Bayesian version of one-sample t-test

AFNI version info (afni -ver): Precompiled binary linux_rocky_8: Jun 29 2023 (Version AFNI_23.1.10 'Publius Helvius Pertinax')

Dear Colleagues,

Hi. Does AFNI have a Bayesian version of a one-sample t-test?

My current plan is to use this.

3dttest++ \
    -prefix output_tt_"$region""$regsiz"_"$prepro"_"$statin".nii \
    -singletonA 0.0 \
    -setB ...

In this scenario, I am equally interested in all three outcomes: significantly negatively different from zero, not significantly different from zero, and significantly positively different from zero. In other words, I am only choosing a null hypotheses of 0.0 for the sake of convenience. I plan to create a tricolor map for my manuscript with these three outcomes. However, for the not-significantly-different-from-zero outcome, it seems to me at present that I cannot conclude such because one cannot prove the null in the Null Hypothesis Decision Strategy.

Sincerely,

Dante

Dante,

Your 3dtttest++ script is equivalent to

3dttest++ \
    -prefix output_tt_"$region""$regsiz"_"$prepro"_"$statin".nii \
    -setA ...

I am equally interested in all three outcomes: significantly negatively different from zero, not significantly different from zero, and significantly positively different from zero.
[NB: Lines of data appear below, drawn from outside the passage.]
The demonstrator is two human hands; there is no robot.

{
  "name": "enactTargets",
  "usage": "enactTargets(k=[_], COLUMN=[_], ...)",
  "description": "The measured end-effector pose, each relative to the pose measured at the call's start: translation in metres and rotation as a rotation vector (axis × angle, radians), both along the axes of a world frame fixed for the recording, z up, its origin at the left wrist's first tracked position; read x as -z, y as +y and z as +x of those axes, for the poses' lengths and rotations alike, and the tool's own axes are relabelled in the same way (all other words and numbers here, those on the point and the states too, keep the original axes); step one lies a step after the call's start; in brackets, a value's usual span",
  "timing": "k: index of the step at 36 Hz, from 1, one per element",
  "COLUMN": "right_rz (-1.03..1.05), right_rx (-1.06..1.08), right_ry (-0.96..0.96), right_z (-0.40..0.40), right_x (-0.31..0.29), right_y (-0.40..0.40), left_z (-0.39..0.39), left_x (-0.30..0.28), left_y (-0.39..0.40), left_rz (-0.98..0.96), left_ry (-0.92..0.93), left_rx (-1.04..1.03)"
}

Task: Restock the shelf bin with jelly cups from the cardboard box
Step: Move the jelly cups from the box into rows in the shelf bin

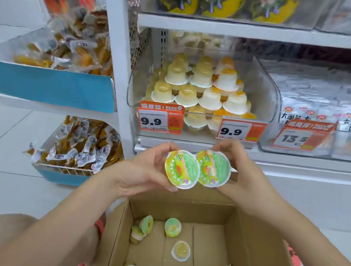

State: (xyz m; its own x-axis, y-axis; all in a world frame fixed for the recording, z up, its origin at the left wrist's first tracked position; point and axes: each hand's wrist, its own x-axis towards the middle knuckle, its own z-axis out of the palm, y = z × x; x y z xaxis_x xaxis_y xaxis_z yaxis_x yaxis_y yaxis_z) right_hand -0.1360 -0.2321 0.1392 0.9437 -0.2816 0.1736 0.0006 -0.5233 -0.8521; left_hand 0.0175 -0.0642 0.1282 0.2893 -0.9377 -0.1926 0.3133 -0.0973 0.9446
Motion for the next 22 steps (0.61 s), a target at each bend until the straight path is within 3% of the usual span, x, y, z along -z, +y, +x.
enactTargets(k=[5,22], right_rz=[0.006,-0.048], right_rx=[0.027,0.001], right_ry=[-0.027,-0.045], right_z=[0.001,0.007], right_x=[-0.004,-0.005], right_y=[-0.008,-0.005], left_z=[0.004,0.003], left_x=[-0.006,-0.006], left_y=[-0.006,-0.009], left_rz=[0.006,-0.045], left_ry=[-0.085,-0.097], left_rx=[-0.047,-0.174])
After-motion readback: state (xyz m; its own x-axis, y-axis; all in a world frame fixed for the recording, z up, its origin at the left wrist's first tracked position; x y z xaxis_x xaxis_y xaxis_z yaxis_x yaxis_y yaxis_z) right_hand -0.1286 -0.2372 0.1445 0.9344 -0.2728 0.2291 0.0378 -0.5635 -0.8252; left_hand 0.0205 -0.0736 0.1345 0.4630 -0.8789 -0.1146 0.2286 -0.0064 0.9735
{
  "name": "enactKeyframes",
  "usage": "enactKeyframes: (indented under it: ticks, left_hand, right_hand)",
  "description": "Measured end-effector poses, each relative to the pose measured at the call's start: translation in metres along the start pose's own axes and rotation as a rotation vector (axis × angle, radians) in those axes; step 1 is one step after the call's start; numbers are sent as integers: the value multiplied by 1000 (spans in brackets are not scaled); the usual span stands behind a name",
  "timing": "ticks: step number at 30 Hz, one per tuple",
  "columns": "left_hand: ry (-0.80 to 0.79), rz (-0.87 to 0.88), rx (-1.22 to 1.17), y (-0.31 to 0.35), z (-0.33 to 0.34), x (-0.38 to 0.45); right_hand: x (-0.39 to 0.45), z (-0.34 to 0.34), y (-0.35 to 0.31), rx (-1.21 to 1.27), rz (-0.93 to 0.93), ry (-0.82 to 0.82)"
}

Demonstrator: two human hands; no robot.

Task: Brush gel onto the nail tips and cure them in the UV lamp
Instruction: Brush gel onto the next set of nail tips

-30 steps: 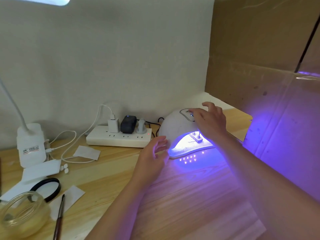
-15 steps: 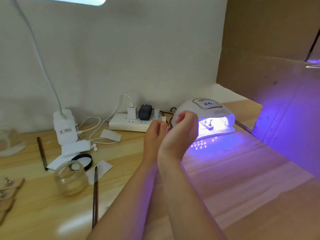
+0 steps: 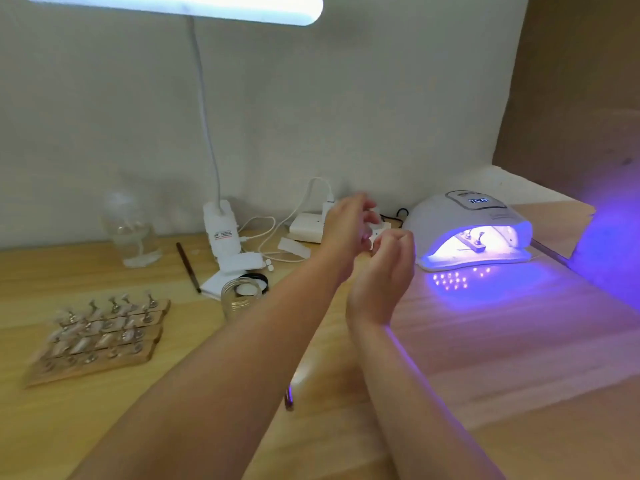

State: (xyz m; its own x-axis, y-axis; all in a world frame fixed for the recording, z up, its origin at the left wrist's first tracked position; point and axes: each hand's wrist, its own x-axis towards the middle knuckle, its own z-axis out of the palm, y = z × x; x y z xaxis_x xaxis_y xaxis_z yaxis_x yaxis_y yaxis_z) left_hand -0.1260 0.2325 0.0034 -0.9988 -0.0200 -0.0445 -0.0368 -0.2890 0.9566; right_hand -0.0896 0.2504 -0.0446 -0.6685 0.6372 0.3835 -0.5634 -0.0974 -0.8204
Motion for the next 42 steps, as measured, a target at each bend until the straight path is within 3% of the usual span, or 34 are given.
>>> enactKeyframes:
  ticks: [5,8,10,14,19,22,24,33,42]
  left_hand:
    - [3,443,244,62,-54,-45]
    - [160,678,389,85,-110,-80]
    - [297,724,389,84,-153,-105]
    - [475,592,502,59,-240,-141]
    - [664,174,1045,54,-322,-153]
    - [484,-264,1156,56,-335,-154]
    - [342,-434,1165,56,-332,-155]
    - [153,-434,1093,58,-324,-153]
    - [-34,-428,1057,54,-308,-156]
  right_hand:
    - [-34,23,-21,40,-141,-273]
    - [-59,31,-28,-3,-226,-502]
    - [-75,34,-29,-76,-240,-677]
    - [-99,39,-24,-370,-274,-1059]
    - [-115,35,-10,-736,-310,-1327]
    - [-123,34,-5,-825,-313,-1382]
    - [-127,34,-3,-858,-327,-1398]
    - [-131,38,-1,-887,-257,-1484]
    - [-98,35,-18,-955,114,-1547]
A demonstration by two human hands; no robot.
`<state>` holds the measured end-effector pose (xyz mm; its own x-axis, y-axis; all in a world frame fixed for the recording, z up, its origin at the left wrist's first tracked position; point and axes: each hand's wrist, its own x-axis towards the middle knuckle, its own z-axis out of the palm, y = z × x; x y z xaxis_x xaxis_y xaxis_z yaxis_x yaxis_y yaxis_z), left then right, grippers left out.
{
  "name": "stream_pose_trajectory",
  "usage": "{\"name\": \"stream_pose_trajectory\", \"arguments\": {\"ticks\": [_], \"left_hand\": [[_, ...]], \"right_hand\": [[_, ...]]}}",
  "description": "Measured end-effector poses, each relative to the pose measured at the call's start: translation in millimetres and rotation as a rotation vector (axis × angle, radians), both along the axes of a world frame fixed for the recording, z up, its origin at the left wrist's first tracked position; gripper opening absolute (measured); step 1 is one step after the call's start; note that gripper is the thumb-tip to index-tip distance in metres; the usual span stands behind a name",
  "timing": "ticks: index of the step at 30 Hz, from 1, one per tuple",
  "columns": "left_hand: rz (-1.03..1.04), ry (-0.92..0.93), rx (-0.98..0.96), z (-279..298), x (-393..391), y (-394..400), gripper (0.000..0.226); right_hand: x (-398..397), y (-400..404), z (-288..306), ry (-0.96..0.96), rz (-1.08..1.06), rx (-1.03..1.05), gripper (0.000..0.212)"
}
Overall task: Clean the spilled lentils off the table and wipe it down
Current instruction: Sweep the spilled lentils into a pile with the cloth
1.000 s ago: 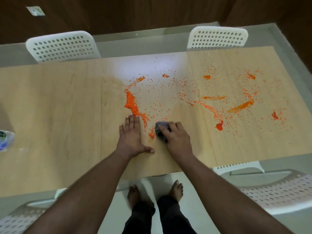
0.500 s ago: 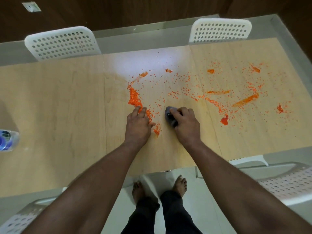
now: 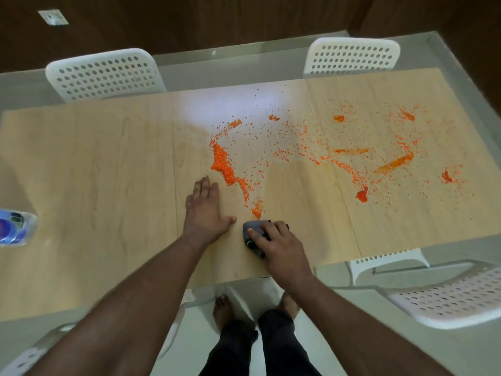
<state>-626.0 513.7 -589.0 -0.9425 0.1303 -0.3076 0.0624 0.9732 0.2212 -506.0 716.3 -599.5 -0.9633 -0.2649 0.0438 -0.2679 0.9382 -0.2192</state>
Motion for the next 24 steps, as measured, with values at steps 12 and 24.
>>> {"name": "stream_pose_trajectory", "arguments": {"ticks": [12,24], "left_hand": [[-0.013,0.053,0.077,-5,-10,-11,0.084],[-0.104,0.147,0.324,-4,-23,-4,0.022]], "right_hand": [[-146,-2,21,-0.078,-0.398,-0.125,0.046],[-78,-10,8,-0.033,-0.386,-0.134,0.063]]}}
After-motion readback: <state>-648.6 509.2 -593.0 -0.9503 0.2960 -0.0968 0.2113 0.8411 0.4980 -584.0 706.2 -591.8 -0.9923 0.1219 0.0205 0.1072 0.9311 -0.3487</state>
In other words, I am only choosing a null hypotheses of 0.0 for the sake of convenience. I plan to create a tricolor map for my manuscript with these three outcomes. However, for the not-significantly-different-from-zero outcome, it seems to me at present that I cannot conclude such because one cannot prove the null in the Null Hypothesis Decision Strategy.

Everything in statistics is probabilistic, which means that certainty cannot be proven for anything except for trivial cases, including non-null hypotheses, regardless of the modeling framework.
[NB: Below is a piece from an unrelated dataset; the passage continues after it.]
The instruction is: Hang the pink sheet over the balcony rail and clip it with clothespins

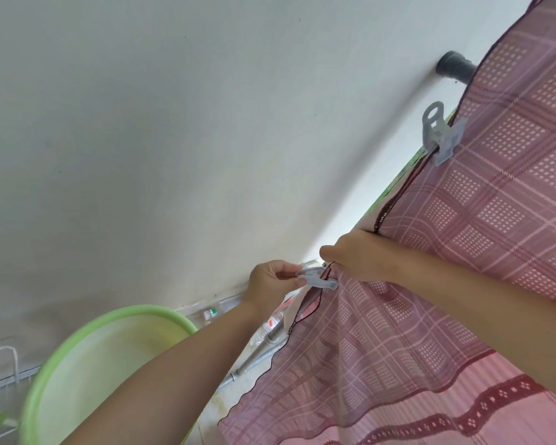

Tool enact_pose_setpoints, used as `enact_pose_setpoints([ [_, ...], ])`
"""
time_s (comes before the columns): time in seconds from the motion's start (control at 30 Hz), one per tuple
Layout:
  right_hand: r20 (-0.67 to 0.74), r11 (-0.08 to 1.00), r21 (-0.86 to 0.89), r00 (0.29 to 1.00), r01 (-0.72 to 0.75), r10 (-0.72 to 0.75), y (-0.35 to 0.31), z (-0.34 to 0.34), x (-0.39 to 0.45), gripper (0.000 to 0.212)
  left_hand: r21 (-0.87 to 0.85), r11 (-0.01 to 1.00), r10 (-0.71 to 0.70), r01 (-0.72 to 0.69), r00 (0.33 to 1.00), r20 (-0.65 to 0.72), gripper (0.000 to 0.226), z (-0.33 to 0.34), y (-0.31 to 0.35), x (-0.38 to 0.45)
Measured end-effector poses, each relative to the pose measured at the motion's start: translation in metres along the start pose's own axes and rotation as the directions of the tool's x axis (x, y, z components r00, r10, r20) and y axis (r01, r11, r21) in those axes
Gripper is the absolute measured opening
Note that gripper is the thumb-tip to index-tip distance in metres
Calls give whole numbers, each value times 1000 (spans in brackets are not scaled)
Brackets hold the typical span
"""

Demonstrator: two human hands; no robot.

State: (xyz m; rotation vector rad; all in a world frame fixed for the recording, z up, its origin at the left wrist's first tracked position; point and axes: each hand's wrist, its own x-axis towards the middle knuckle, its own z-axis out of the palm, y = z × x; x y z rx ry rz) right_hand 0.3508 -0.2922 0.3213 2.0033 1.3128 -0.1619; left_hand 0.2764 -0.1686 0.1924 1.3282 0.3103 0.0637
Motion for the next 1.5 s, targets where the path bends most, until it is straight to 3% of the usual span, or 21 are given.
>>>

Does AFNI have a Bayesian version of a one-sample t-test?

You may want to try the program RBA which can perform Bayesian analysis on a list of brain regions, rather than at the voxel level.

Gang

1 Like

Gang,

Hi! How are you?! I would like to do a voxel- rather than region-wise analysis, so I must assume the answer to my question is "no." Thank you anyway. I hope you are well.

Sincerely,

Dante

P.S.: Thank you for correcting me. I should have said that one can only reject or fail to reject the null hypothesis.

P.P.S.: Your code and my code are equivalent. However, I like to write my code with the default options specified so that if I ever need to use it again with a value other than 0.0, I do not need to reread the help file.